P.S. I banned myself from facebook until I decide to unban myself. I'm still on skype all the time and have to check my e-mail for school stuff. I still want to hear from everyone, but I'm going to see if I can do it without facebook. At least until there are interesting pictures that I need to tag people in...


Friday, February 13, 2009

Language Exchange

Hola a todos!

Dia de San Valentino feliz! [Happy Valentines day, for those of you who are more spanishally challenged than others.]

Tuesday will mark the beginning of our third week here, though it feels like we've been here much, much longer. It's strange to think that 2 weeks ago today I was rummaging through REI's garage sale and procrastinating packing on a cold January day in Boston.

It's been interesting stumbling around with my Spanish. When I have time to think and translate everything I want to say, I can work it out in my head pretty well and come up with something close to correct. But when I actually need to use my Spanish, I almost never have the luxury of a minute or two to work out my sentences. Instead, I stumble through and use a lot of sign language and Spanglish. It's definitely getting easier with practice, but as soon as I stop thinking about every word and things start to flow better, it starts coming out in Hebrew.

On Friday morning, we did a trash clean up in town. The streets of Puerto San Carlos are lined with trash--plastic bottles and bags, cigarette butts, half eaten lollipops, bits and pieces of unidentifiable broken plastic, foam, or other material, and in preparation for the whale festival in march, we do weekly clean ups of town. As we walked down the streets with our garbage bags, a man sweeping out his coffee shop asked us if we spoke Spanish. We gave him our standard response: un poquito ("a little") and he began asking us when the English classes that SFS runs were going to be happening this semester. We didn't know,and were looking for one of the people who would know. As we were explaining this to the man in Spanish, I thought we were doing pretty well. As we looked, I tried to explain that we were "buscamos a alguien que..." (we're looking for someone who...) and as I paused to figure out how to say "knows when the classes are," he interjected with "who speaks Spanish?" ... oh well, we tried. We found someone who knew the answer to his questions, and went along our trash cleaning way.
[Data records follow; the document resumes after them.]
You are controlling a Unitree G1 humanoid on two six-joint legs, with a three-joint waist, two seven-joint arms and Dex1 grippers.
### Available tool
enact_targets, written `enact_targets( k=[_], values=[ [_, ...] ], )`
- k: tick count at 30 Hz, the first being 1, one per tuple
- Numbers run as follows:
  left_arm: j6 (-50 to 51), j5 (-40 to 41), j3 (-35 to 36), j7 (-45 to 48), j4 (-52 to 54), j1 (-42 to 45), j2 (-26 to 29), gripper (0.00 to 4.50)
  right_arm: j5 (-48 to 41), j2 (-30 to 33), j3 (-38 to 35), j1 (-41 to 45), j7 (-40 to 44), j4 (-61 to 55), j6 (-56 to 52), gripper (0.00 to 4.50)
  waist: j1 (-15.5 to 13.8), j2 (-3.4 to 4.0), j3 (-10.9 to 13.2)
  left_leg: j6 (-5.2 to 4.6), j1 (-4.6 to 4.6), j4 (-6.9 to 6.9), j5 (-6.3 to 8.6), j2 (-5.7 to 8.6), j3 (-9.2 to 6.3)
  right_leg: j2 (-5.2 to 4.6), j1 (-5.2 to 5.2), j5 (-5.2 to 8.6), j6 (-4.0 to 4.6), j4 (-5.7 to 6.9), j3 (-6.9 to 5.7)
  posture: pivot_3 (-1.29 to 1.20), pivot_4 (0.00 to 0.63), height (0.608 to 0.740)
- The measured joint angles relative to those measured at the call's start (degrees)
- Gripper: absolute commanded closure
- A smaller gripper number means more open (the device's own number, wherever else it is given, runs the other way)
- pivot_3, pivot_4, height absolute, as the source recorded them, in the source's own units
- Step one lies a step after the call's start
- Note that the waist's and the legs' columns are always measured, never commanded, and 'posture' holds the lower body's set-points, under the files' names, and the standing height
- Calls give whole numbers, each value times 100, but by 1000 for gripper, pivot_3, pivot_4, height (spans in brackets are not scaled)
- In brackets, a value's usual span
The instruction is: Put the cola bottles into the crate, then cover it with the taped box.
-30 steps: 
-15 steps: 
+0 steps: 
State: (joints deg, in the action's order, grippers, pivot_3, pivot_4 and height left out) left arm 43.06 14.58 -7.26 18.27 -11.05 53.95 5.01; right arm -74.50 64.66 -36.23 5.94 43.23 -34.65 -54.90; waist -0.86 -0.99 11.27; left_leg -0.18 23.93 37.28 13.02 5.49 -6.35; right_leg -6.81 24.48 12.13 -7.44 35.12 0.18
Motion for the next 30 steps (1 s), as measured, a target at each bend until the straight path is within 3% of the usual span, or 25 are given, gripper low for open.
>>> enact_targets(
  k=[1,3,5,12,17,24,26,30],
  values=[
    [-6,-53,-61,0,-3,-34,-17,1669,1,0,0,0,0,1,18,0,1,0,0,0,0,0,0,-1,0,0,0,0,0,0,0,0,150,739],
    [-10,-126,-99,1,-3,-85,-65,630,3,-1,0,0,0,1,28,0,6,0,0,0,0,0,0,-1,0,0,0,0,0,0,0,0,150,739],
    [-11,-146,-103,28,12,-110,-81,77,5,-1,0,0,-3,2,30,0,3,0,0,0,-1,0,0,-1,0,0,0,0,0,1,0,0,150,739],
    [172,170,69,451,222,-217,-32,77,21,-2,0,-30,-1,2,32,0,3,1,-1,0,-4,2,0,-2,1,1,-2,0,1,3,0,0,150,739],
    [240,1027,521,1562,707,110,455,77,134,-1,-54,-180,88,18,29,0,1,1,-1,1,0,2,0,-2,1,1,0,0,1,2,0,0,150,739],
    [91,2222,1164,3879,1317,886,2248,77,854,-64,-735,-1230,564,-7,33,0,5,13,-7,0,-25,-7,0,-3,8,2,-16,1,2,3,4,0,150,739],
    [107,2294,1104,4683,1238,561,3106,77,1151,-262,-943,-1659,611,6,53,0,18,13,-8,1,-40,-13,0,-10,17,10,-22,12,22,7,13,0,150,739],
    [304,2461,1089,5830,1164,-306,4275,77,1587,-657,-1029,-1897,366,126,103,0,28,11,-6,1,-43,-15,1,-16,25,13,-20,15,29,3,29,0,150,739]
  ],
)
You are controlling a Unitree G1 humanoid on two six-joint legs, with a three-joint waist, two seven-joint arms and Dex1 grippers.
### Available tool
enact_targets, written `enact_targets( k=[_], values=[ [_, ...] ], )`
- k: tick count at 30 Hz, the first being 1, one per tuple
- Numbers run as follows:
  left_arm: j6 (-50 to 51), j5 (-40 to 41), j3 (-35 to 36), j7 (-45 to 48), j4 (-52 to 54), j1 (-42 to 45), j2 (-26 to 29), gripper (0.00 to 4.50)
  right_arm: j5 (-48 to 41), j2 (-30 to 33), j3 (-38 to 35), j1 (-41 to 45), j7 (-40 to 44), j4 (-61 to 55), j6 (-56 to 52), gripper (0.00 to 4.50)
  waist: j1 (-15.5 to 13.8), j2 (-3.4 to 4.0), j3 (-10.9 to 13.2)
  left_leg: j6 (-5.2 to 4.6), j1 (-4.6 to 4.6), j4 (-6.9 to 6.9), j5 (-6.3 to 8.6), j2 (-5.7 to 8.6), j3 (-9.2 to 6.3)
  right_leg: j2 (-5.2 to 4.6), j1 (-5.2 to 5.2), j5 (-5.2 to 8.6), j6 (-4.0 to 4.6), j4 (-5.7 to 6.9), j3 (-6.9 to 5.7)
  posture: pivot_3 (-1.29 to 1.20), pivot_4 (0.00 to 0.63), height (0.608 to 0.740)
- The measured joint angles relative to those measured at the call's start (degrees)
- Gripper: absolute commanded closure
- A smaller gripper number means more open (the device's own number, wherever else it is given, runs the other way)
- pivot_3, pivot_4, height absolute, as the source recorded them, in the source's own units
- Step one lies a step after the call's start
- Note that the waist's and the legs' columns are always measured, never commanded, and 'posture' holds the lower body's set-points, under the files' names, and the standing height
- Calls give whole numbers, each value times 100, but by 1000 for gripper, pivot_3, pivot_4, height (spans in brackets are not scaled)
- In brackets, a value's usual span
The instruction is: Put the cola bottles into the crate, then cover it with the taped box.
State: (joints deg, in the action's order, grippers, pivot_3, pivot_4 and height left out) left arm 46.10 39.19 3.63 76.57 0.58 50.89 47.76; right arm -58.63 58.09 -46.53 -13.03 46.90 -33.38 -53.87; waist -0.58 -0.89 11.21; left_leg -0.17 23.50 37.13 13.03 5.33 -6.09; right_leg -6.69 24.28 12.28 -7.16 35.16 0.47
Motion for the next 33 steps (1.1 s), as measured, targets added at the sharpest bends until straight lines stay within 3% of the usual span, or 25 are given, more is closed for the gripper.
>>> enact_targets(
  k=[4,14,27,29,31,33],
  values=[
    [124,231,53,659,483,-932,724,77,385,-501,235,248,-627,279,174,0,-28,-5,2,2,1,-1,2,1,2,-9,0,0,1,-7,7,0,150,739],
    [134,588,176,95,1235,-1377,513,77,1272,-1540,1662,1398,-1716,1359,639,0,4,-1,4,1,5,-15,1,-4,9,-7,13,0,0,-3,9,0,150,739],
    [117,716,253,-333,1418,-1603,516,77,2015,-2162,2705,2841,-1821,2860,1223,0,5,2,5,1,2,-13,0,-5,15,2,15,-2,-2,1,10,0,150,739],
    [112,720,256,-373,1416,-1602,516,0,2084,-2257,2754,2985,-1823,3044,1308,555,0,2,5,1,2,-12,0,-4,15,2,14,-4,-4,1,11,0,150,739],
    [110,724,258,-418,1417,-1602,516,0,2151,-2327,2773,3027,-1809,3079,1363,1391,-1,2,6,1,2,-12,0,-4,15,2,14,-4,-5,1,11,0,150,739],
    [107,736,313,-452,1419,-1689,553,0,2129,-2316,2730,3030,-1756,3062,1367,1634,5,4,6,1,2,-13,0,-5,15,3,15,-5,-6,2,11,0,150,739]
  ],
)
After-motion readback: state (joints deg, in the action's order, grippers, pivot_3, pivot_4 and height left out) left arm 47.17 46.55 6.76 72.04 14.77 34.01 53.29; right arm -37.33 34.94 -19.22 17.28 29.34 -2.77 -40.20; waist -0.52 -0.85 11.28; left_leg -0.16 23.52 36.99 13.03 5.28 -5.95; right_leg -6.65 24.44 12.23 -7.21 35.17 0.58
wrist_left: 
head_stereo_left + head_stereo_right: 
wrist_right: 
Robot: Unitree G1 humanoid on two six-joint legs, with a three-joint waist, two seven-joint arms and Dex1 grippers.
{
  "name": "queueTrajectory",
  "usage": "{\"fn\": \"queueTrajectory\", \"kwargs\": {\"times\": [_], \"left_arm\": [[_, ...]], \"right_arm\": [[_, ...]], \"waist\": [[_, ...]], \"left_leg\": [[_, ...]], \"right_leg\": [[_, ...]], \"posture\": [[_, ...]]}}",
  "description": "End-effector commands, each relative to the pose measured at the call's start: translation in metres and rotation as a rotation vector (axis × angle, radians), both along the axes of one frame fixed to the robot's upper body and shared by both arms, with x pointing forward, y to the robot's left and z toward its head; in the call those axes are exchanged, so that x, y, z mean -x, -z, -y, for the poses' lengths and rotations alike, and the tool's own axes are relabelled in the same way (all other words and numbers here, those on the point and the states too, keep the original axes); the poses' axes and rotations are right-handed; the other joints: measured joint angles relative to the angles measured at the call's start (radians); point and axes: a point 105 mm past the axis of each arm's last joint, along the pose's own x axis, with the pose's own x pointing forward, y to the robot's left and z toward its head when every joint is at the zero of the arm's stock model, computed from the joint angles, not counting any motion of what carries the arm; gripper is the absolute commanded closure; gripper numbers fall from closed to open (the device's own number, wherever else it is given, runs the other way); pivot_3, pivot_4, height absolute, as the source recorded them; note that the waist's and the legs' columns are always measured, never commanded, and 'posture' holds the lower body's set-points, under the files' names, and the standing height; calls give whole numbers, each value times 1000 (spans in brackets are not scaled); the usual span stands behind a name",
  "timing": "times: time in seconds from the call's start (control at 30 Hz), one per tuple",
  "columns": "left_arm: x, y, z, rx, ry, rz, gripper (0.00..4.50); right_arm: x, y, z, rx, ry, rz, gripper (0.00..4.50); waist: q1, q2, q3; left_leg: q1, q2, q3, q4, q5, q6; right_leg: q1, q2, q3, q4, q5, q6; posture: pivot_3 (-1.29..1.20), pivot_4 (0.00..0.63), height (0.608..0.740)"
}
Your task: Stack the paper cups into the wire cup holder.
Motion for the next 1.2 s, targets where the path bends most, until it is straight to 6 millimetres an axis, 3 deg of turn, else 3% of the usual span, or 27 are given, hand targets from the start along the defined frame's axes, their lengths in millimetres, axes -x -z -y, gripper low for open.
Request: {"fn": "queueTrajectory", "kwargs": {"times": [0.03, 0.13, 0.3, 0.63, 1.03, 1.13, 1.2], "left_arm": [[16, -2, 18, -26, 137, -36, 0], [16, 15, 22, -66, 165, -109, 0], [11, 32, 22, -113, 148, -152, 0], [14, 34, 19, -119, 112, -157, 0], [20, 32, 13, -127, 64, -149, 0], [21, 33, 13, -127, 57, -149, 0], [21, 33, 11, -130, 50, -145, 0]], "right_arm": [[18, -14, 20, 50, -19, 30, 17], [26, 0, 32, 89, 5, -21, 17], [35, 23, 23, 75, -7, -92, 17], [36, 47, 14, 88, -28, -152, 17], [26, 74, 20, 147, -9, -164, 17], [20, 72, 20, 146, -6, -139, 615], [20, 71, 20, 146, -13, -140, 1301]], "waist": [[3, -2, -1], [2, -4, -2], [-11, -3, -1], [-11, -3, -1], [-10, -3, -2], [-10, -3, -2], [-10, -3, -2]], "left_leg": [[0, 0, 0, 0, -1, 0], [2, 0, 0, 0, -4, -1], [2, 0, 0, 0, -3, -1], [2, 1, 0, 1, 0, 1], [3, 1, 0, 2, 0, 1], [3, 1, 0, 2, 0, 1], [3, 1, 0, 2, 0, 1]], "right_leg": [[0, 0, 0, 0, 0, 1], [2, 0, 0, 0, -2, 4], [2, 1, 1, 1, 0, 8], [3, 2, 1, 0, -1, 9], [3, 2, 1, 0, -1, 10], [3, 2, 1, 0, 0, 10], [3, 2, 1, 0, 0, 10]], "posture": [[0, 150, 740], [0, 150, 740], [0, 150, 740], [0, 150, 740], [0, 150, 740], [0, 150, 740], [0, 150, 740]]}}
Later in the day, we went to a technical school in Ciudad Constitucion, which is the closest city (about an hour away from Puerto San Carlos) and had a "language exchange" with English students there. It was SO much fun! Basically, we sat in little groups (one of us to 3ish of them) and spoke Spanglish. We attempted to speak Spanish to them and they attempted to speak English to us. They ranged in age from 13-21 (ish) and though their English was definitely a lot better than our Spanish, I think we all came out of it better off.

It was fun trying to explain where Maine is (above Florida, close to Canada but not in Canada) and talking about American movies, actors, and TV shows with them. I got to talk to 4 different groups, which was really cool. Each of the groups had a different feel and talked about different things. We talked about siblings, travelling, our best friends' names (they kept wanting me to point out my "mejor amigos" and were sad for me that all of them are in Maine...), what we do for fun, and lots of other things. A group of 14-16 year old girls that reminded me of my sister wanted to know why I don't have a boyfriend, a group of boys was shocked that I have never been to Disneyland or Disneyworld and that I didn't really have a favorite soccer team, but I explained ultimate Frisbee (or at least, I tried to) and we had fun talking about baseball and the World Series. They wanted to know about snow (I told them about how my friends at home like picking me up and throwing me into it, which they found very entertaining) and I wanted to know what their favorite thing about Baja is.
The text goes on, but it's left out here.